No. chkconfig service on will only set it for the current runlevel, although the man page doesn't make this obvious.
Funny... for instance, /etc/init.d/sendmail contains:
# chkconfig: 2345 80 30
and AFAIK this has always meant "run in levels 2345, start at 80, shut down at 20" and I distinctly remember chkconfig on/off creating/axing the symlinks accordingly.
On Wed, 2008-12-03 at 21:46 -0300, Horst H. von Brand wrote:
No. chkconfig service on will only set it for the current runlevel, although the man page doesn't make this obvious.
Funny... for instance, /etc/init.d/sendmail contains:
# chkconfig: 2345 80 30
and AFAIK this has always meant "run in levels 2345, start at 80, shut down at 20" and I distinctly remember chkconfig on/off creating/axing the symlinks accordingly.
Yeah, I think this is why the man page didn't show it. I was going by Jeremy's info that chkconfig did that, without verifying myself.

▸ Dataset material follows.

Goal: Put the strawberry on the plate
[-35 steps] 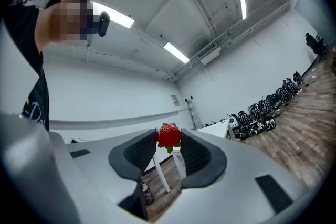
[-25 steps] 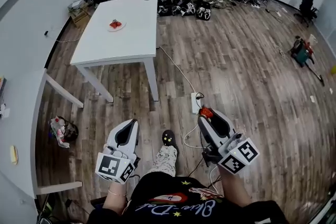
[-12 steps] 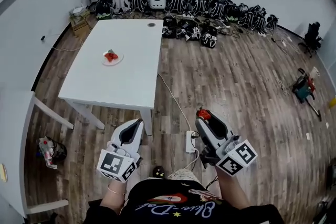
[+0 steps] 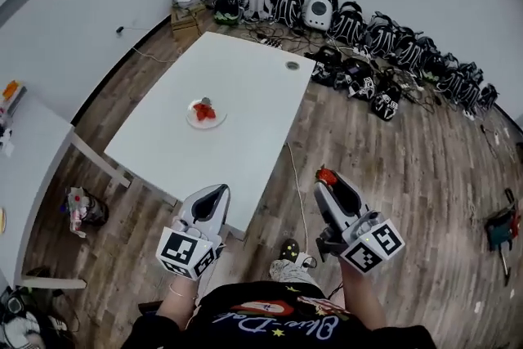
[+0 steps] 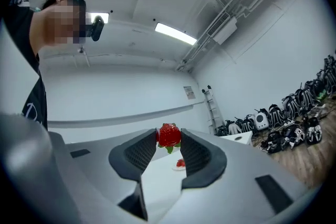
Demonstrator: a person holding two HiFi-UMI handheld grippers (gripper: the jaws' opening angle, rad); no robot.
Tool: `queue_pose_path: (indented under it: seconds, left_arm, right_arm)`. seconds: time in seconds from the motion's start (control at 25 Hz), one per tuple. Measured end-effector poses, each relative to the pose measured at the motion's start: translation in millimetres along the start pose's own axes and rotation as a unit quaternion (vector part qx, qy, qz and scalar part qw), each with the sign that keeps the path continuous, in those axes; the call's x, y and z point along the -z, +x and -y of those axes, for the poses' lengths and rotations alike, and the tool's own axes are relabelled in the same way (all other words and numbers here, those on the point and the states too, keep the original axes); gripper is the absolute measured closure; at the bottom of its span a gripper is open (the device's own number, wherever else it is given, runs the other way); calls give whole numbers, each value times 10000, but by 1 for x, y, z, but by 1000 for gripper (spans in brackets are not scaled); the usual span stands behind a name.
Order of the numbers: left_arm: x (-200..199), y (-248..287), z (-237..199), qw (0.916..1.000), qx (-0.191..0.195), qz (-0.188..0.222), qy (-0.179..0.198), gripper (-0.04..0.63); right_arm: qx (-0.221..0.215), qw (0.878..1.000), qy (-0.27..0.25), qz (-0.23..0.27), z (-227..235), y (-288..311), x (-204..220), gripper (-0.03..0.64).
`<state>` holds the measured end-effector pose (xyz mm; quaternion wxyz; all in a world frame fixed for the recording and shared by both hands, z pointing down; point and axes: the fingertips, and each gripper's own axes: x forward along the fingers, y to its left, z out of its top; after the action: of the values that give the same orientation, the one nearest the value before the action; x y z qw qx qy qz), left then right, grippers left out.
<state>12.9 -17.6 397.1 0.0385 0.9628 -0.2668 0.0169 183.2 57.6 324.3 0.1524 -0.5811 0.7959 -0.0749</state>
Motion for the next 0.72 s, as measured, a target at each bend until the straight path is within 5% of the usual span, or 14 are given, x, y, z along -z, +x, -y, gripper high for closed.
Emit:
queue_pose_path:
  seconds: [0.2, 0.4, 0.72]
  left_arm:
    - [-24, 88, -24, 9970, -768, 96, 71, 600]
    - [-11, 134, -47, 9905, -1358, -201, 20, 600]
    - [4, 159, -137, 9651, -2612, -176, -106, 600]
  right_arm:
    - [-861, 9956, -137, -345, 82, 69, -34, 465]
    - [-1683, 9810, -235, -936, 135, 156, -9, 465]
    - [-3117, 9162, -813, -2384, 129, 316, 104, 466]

Whoops.
Horst H. von Brand (vonbrand@inf.utfsm.cl) said:
Funny... for instance, /etc/init.d/sendmail contains:
# chkconfig: 2345 80 30
and AFAIK this has always meant "run in levels 2345, start at 80, shut down at 20" and I distinctly remember chkconfig on/off creating/axing the symlinks accordingly.
Default levels in the initscript are used by 'chkconfig --add', not 'chkconfig [--level XYZ] on/off'
Bill
On Wed, Dec 03, 2008 at 02:56:59PM -0800, Jesse Keating wrote:
No. chkconfig service on will only set it for the current runlevel, although the man page doesn't make this obvious.
Other runlevels are affected even though I didn't specify any.
Darryl L. Pierce wrote:
Not sure if this who to report this to or how to view it, but wanted to share this experience.
I installed F10 x86_64 on a machine for work. I wanted a minimal X11 environment, so I opted to install just WindowMaker and no desktop environment like Gnome. No errors occurred, install completed successfully.
On firstboot I was greeted with the text-mode setup utility to configure firewall, networking, etc. I thought this odd, but went with it. After completing setup, I was in run level 3. Checking I realized no display manager were installed, nor was X. So I installed both.
Here are the issues. Doing a groupinstall for X did not prompt me for or change my default runlevel to 5. So I had to manually edit /etc/inittab to set it to 5. That's when the other issue popped up: no services were configured for runlevel 5. Networking, httpd, etc. all shut down when things booted. X displayed during boot but, when the system went to runlevel 5, everything else shut down.
Shouldn't installing X make runlevel 5 the default?
And, even if we don't install X, why should't services toggle their runlevel 5 state?
Very Bad Things happen when packages mess with files they don't own, so it's not a bug that installing an X server didn't change your default runlevel. It's also not a bug that WindowMaker didn't pull in a display manager, since lightweight window managers are often used remotely on headless servers, which we don't want anaconda configuring for runlevel 5 by default.
The services problem is definitely a bug though.